>>>
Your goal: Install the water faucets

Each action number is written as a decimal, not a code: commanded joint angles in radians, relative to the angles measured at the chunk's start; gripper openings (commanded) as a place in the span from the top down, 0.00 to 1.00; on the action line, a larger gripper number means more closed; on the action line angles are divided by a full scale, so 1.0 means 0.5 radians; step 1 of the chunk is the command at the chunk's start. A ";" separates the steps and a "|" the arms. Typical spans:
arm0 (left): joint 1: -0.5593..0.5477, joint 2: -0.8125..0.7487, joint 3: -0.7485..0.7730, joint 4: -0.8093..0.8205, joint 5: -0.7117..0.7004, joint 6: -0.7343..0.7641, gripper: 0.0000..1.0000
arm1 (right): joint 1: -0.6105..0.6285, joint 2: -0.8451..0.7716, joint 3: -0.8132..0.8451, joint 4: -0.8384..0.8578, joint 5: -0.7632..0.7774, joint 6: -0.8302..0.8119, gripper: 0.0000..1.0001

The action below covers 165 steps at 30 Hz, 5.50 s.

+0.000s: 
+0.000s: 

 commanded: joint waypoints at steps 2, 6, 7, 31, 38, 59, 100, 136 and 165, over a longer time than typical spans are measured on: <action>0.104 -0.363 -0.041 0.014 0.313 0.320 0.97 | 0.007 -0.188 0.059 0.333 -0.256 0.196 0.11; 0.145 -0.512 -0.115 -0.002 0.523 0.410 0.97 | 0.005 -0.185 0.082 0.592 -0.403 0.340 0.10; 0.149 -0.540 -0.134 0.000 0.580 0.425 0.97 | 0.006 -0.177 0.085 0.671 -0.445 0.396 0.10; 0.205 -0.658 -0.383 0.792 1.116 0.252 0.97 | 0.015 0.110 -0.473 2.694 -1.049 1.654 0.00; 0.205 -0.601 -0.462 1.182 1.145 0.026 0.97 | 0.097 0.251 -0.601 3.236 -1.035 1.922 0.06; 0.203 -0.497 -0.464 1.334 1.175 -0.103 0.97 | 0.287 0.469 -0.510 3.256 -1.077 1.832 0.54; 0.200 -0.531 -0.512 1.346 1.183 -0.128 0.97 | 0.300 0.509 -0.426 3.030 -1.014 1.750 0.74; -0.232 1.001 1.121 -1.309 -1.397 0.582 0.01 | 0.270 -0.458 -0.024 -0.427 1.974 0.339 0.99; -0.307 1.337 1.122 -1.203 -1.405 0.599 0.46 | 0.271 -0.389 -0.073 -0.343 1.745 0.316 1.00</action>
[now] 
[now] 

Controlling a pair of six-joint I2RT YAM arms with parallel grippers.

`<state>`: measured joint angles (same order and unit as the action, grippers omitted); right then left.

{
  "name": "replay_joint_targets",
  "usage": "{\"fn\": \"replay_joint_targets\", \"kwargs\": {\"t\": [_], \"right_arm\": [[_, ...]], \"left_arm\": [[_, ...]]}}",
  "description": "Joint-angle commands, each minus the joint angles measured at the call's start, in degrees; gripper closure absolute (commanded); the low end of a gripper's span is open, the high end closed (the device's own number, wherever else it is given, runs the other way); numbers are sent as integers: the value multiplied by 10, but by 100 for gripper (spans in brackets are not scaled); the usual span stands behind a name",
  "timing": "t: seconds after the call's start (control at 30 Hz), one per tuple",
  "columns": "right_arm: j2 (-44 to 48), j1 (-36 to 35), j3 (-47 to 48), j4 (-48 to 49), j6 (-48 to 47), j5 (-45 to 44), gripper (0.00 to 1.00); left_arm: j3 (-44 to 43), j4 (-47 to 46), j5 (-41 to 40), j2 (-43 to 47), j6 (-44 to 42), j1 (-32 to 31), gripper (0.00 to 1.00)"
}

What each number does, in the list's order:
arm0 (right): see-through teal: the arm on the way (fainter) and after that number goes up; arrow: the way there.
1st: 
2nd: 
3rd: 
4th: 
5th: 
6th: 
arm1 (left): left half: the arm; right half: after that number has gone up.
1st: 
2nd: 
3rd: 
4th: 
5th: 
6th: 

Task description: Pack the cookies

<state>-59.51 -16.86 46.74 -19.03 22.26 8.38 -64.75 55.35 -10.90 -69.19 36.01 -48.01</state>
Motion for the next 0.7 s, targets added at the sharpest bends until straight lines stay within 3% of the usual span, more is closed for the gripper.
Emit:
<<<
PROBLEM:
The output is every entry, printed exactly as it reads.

SOLUTION TO THIS PROBLEM:
Your goal: Install the water faucets

Each action number is written as a decimal, not a code: commanded joint angles in radians, relative to the angles measured at the chunk's start; gripper openings (commanded) as a place in the span from the top down, 0.00 to 1.00; on the action line, a larger gripper number means more closed; on the action line angles are divided by a full scale, so 1.0 means 0.5 radians; step 1 of the chunk is the command at the chunk's start. A ";" separates the steps and a "|" the arms. Typical spans:
arm0 (left): joint 1: -0.5593..0.5477, joint 2: -0.8125..0.7487, joint 3: -0.7485..0.7730, joint 4: -0.8093..0.8205, joint 5: -0.7117..0.7004, joint 6: -0.7343..0.7641, gripper: 0.0000..1.0000
arm1 (right): joint 1: -0.6105..0.6285, joint 2: -0.8451..0.7716, joint 3: -0.8132..0.8451, joint 4: -0.8384..0.8578, joint 5: -0.7632..0.7774, joint 6: -0.8302..0.8119, gripper: 0.0000..1.0001

The action below covers 165 steps at 30 Hz, 5.50 s.

+0.000s: 
+0.000s: 

 commanded: joint waypoints at steps 2, 6, 7, 31, 38, 59, 100, 136 and 165, over a longer time than typical spans are measured on: <action>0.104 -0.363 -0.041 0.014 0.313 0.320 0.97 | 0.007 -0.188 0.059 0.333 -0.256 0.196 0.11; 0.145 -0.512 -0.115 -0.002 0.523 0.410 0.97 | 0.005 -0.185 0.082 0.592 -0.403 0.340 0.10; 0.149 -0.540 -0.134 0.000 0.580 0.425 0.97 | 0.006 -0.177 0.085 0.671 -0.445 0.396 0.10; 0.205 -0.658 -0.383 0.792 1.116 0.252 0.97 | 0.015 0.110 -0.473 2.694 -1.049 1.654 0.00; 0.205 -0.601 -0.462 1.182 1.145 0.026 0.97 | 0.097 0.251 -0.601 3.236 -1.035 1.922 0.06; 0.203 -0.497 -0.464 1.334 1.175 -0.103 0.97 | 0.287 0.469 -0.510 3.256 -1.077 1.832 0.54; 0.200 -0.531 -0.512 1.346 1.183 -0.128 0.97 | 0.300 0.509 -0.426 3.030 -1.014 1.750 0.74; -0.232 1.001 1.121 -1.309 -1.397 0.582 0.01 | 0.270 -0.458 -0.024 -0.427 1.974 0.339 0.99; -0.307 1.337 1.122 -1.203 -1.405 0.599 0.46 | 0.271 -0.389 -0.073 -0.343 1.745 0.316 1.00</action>
[now] 
[now] 

Controlling a pair of six-joint I2RT YAM arms with parallel grippers.

`<state>`: measured joint angles (same order and unit as the action, grippers omitted); right then left.

{
  "name": "replay_joint_targets",
  "usage": "{\"fn\": \"replay_joint_targets\", \"kwargs\": {\"t\": [_], \"right_arm\": [[_, ...]], \"left_arm\": [[_, ...]]}}",
  "description": "Joint-angle commands, each minus the joint angles measured at the call's start, in degrees; gripper closure absolute (commanded); the low end of a gripper's span is open, the high end closed (the device's own number, wherever else it is given, runs the other way); numbers are sent as integers: the value multiplied by 10, but by 100 for gripper (spans in brackets are not scaled); the usual span stands behind a name",
  "timing": "t: seconds after the call's start (control at 30 Hz), one per tuple",
  "columns": "right_arm: j2 (-44 to 48), j1 (-36 to 35), j3 (-47 to 48), j4 (-48 to 49), j6 (-48 to 47), j5 (-45 to 44), gripper (0.00 to 1.00); left_arm: j3 (-44 to 43), j4 (-47 to 46), j5 (-41 to 40), j2 (-43 to 47), j6 (-44 to 42), j1 (-32 to 31), gripper (0.00 to 1.00)"
}

What each number does, in the list's order:
arm0 (right): see-through teal: the arm on the way (fainter) and after that number goes up; arrow: the way there.
1st: 
2nd: 
3rd: 
4th: 
5th: 
6th: 
arm1 (left): left half: the arm; right half: after that number has gone up.
1st: 
2nd: 
3rd: 
4th: 
5th: 
6th: 

Task description: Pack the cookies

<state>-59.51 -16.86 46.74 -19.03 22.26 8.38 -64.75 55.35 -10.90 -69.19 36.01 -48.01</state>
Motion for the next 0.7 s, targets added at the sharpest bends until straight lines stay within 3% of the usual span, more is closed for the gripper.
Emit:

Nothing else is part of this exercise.